The lion paused. "I... I mean, that was part of it—"

"It was the trigger," she agreed. "But triggers don’t fire themselves. Those people had something underneath — a will, a self, a core of ’I want to live’ that was strong enough to push against the current of the plot. We didn’t put that in them. We gave them a reason to reach for what was already there." She glanced at him. "When the will is strong enough, it resists. When it isn’t, it bends. That’s true with plot. That’s true with halos. That’s true with anything."

She stopped again. Turned her head toward the courtyard they’d come from, though it was out of sight now — just a direction, a memory of ringing medals and gray ash and bare feet on stone.

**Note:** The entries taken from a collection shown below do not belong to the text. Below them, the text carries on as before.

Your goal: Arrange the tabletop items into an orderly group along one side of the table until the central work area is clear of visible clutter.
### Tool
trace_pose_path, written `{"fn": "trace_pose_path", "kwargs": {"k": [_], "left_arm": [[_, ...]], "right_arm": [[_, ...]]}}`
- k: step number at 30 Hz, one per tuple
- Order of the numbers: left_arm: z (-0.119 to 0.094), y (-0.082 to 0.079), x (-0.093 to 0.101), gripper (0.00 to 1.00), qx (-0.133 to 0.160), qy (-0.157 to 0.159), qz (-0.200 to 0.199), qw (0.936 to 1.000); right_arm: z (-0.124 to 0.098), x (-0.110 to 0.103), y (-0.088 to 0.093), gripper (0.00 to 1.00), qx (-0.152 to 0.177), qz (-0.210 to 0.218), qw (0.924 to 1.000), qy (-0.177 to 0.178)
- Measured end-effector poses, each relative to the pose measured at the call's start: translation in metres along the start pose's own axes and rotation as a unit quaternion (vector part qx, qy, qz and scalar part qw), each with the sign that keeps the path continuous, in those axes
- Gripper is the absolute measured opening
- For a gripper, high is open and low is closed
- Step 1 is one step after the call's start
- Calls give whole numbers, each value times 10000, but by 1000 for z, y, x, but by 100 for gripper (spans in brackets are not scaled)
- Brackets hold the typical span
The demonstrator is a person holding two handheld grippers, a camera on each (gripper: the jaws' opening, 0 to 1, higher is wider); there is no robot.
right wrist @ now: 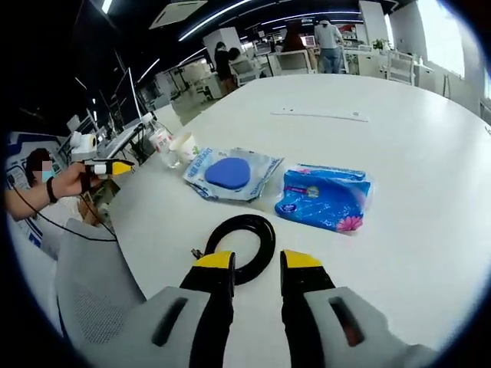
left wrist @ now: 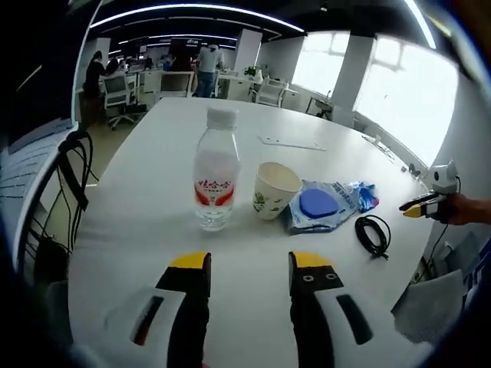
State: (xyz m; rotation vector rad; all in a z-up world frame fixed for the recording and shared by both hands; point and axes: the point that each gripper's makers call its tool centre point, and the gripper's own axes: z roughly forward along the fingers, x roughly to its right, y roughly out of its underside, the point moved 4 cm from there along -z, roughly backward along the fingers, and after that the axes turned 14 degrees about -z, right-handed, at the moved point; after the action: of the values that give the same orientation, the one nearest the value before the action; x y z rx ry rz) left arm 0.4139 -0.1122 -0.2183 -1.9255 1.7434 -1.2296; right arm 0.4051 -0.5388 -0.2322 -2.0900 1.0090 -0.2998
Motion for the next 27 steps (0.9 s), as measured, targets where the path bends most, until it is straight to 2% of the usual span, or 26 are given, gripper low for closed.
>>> {"fn": "trace_pose_path", "kwargs": {"k": [8, 17, 27], "left_arm": [[5, -5, -4, 40, 40, -37, -29, 10000], [20, -21, -14, 40, 209, -158, -170, 9995], [38, -40, -10, 42, 335, -150, -281, 9989]], "right_arm": [[-6, 0, 8, 21, -34, 100, 9999, 54], [-12, -3, 10, 21, -30, 137, 9999, 49], [-17, -10, 18, 21, -97, 209, 9997, 46]]}}
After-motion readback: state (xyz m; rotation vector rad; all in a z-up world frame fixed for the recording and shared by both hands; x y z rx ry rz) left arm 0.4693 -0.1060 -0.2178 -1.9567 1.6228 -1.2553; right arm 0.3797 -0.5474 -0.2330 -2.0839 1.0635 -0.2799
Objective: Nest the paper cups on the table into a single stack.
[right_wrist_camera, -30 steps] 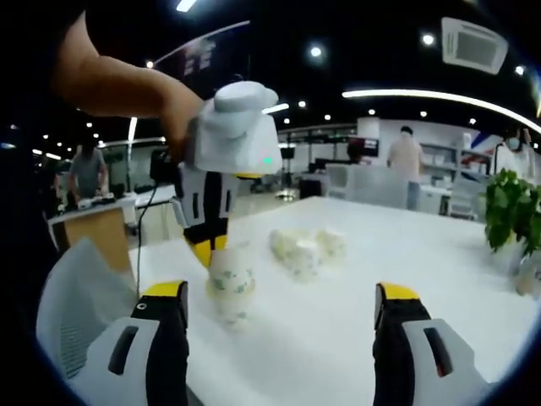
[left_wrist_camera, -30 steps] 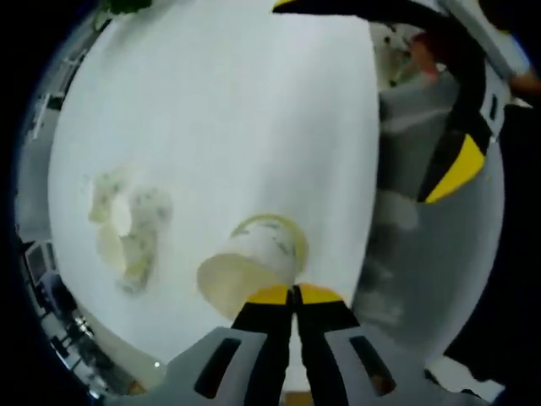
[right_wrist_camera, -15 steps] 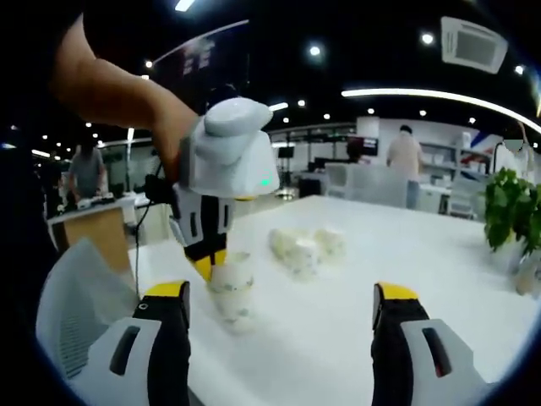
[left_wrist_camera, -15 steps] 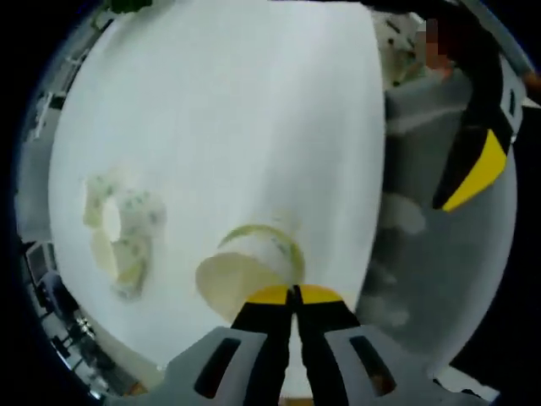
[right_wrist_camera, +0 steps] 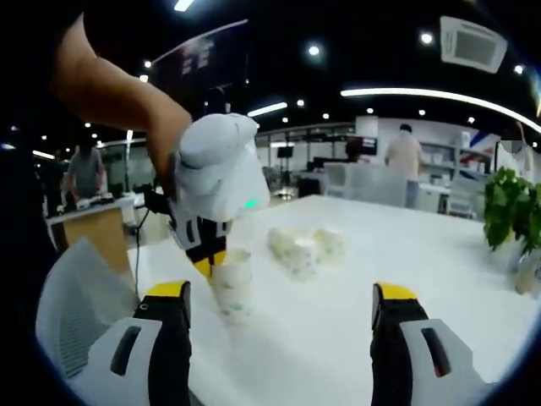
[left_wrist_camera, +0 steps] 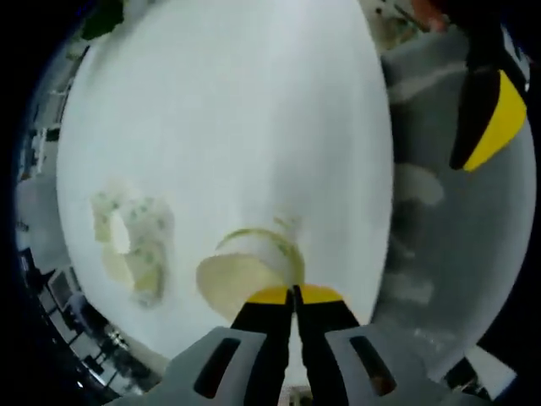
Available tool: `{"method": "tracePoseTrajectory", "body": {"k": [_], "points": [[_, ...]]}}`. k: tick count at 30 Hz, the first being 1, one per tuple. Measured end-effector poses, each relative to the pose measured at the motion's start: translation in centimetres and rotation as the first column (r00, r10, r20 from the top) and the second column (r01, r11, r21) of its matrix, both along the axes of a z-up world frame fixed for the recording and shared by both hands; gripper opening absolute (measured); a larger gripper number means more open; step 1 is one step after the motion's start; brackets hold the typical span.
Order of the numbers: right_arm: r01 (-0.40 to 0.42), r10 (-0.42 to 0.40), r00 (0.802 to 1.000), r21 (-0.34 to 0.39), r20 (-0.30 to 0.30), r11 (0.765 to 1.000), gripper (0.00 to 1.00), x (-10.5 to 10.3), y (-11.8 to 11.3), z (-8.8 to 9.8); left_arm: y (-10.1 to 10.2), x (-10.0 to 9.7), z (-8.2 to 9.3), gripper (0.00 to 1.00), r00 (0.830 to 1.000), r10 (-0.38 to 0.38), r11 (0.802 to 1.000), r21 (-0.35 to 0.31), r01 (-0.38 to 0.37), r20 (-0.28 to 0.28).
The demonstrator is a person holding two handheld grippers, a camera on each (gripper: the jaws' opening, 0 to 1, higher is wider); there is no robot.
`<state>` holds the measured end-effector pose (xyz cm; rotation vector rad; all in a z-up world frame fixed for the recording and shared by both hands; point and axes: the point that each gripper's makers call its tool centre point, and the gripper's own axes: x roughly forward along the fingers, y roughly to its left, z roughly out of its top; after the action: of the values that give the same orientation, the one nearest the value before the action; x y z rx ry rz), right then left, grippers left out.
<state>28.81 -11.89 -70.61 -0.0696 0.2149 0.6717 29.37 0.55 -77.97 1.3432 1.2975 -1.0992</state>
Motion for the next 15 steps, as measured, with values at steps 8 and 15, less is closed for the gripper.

"Those servants and knights," she said quietly, almost to herself, "if any of them had a will that genuinely, truly believed that the Empress’s word was the only word that mattered in this palace — the halo couldn’t have touched them. They would have held that line. They would have blocked her at the gate. They would have said ’I’m sorry, my lady, but I cannot admit you without permission, please wait here while I send word’, and no amount of protagonist luck would have found them a floating log if they’d already chosen not to step into the river."

A long pause.

"They failed," she said, "because when it came down to it — when the halo nudged them, when the girl’s face was soft and her story sounded sympathetic and the night was cold and it seemed like such a ’small’ thing — they chose convenience over loyalty. They chose the feeling over the duty. And the halo became their cover story."

System 427 was very quiet.

"...So you’re saying," he said at last, voice smaller than usual, "the halo nudges people. But it doesn’t — it doesn’t ’excuse’ them. They still had to let it work."

Heena’s smile returned.

Thin. Knowing. Sharp at the edges the way something is sharp when it’s been that way so long it’s forgotten what dull felt like.